A memoryist is, in fact, a component similar to a transistor, which can not only process, but also store data in its internal memory. It is used to create a component that is specifically called a “neural network”. Indeed, in many cases today, what is called “artificial intelligence” is “fed” with a large amount of data to “learn” for a given purpose and to extract logical connections. Recognize face, text … or play tic tac toe … these learning methods are inspired by the functioning of biological neurons. Today, they are closer to the statistical approach. So we are talking about an “artificial neural network”. The transmitted data takes place in an artificial “grid” of neurons, usually virtual. They are actually points of the network, “linked” together by computer code. This network therefore receives incoming information, training information and transmits outgoing information.

From the moment the bacteria are able to receive an incoming data (chemical product or antibiotic), to transmit a “result” (DNA and so color change), retaining the previous data in memory, one realizes that the comparison is made. Similarly, scientists are therefore ready to create a “neural network” with these bacteria.

This has led to a system that, by learning from its past behavior, reprogramming itself – in short, like learning AI. Here’s how scientists came up with the example of crab lice: Like “training” bacteria, they applied education by “reinforcement”, meaning reward and punishment according to whether the action was. Strategic enough or not.
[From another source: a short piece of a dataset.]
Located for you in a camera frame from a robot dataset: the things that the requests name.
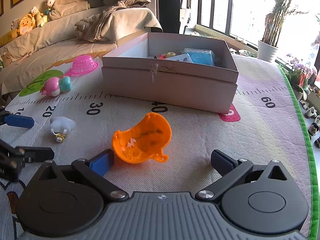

These bacteria were cultured in bogies associated with a crab grid. Every time people play, the bacteria is “informed” by adding a chemical product to the bogie, each product being associated with a location. If, at first, the bacterium “played” its next step randomly, it eventually learned through the strengthening method, being “punished”, adding antibiotics when the game was bad. But not so easy: it took several days to play a game.

The protest is a crab concern, which is rather innocuous. According to scientists, however, the potential for their research is much wider. ” Altered gene circuits can empower living cells to make decisions “They, too, may be able to” reprogram “themselves in the context of many complex decision-making.